What I know about parenting middle-schoolers and teens, I swiped fair and square from Homer Simpson who said to his daughter, “Just because I don’t care doesn’t mean I don’t understand!”

This is simply the most honest and powerful attitude a parent can have to keep from falling into the, “You don’t understand!” trap because, really, it’s not that at all. I do understand. I just don’t care where your friend’s parents let them go or what they let them do or have or say or wear.

Oh, I hear you. I understand your arguments and even applaud your reasoning and passion.

I do understand.

I just do not care.

What I know about coping I learned from Peter and Cleveland on “Family Guy.”

As Hans Solo and R2D2 in a skit, the two are attending the robot’s niece’s violin recital on the way to a battle. Peter whines nonstop about how the niece has already seen them so they could sneak out, and he asks if they have to sit through all the performers and on and on.

Cleveland finally deadpans, “This is happening. Make peace with it.”

I have dug this jewel out of my bag so many times it is starting to wear on the edges. Rarely is it the wait at the DMV or the migraine or winter (which, by the way, has been coming despite my objections yearly for all my natural born years) but is rather my stubborn insistence that the current state of affairs ought to be some other way. I can feel my peace returning at a cellular level just by saying to my lack of acceptance, ”This is happening. Make peace with it.”

See? How brilliant is that one gem? I have a lot more in my bag.

How I deal with difficult people, thanks to Ray Bradbury, is to see humanity as a pot of stew.
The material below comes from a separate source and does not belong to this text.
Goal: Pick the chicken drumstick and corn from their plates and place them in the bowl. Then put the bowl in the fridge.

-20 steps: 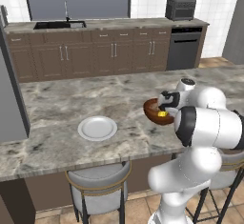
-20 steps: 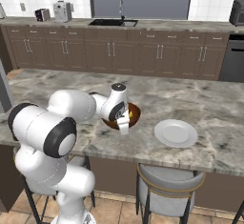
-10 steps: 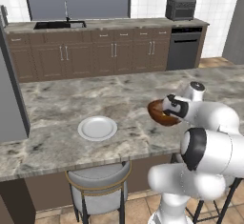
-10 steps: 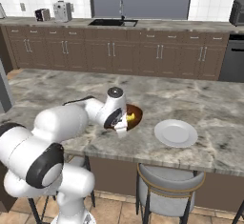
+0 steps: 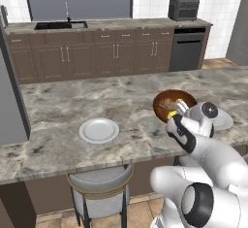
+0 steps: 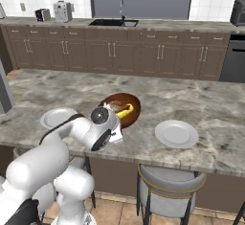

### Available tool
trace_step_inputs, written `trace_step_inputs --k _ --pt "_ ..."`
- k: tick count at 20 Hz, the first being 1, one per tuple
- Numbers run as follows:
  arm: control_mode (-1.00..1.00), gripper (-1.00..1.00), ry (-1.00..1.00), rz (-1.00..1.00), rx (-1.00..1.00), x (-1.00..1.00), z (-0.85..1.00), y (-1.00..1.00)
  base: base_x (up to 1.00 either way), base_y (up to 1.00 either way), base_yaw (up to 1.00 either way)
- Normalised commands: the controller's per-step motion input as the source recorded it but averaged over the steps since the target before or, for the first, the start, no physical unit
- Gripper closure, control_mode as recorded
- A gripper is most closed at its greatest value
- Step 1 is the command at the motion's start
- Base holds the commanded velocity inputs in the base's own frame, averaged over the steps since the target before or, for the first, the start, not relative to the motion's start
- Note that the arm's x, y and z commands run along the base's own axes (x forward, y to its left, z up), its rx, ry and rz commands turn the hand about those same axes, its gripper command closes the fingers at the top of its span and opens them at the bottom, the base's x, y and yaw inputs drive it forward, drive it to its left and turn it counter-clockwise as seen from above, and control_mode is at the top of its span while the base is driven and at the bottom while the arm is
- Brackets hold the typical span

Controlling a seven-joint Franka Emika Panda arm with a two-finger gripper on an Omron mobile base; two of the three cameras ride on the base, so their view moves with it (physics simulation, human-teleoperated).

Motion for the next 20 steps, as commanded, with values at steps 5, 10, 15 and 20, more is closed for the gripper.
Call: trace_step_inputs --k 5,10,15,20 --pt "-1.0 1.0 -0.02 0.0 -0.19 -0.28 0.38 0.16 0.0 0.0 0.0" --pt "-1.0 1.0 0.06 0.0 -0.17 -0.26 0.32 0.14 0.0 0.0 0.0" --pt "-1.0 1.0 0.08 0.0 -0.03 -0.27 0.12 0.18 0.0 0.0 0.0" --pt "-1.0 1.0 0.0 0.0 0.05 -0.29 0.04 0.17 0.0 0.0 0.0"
In one of his stories, a passive man takes trips abroad as the “ugly American.” He is a happy carrot the rest of a time but, one week each year ... the little dude gets to be an onion.

An onion by nature makes others cry but, without it, the stew would be bland. It helps to know this as the nature of our shared experience. It is simply practical to handle an onion differently than a carrot, maybe with gloves. Kidd gloves or boxing gloves, as needed.

I appropriated a truth that has been especially valuable to share with my daughters from the Tony Award-winning musical by Stephen Sondheim, “Into the Woods.”

In the play, Red Riding Hood sings, “Mother said, ‘Straight ahead. Not to delay or be misled.’ I should have heeded her advice ... but he seemed so nice ... ” about her encounter with the wolf. The giant nugget of truth came at the end of her song when she says, “NICE is different than GOOD!”

What can I say? She left that truth right there in the open, turned on her little red heels and flounced back down the path. It’s mine now.

A bumper sticker I saw once said, “Housekeeping is like stringing beads all day long with no knot at the end of the string.” That’s mine now, too.

Never draw to an inside straight and, no matter what ails you, it’s always gas. My dad left these gems when he died. Mine.

“I like food more than I like being thin,” was skillfully taken from someone I brushed by, unnoticed, in a crowd.

Years ago, I remarked that my then six-year-old daughter and I were “poor” to a friend. My daughter corrected me, right away, reminding me that we had a roof and heat and water and lights so we weren’t “poor.” We just didn’t have any money so we were, rather, “broke.”

There is a difference, she said. She was so right.

“Out of the mouth of babes,” as they say — and right into my canvas bag.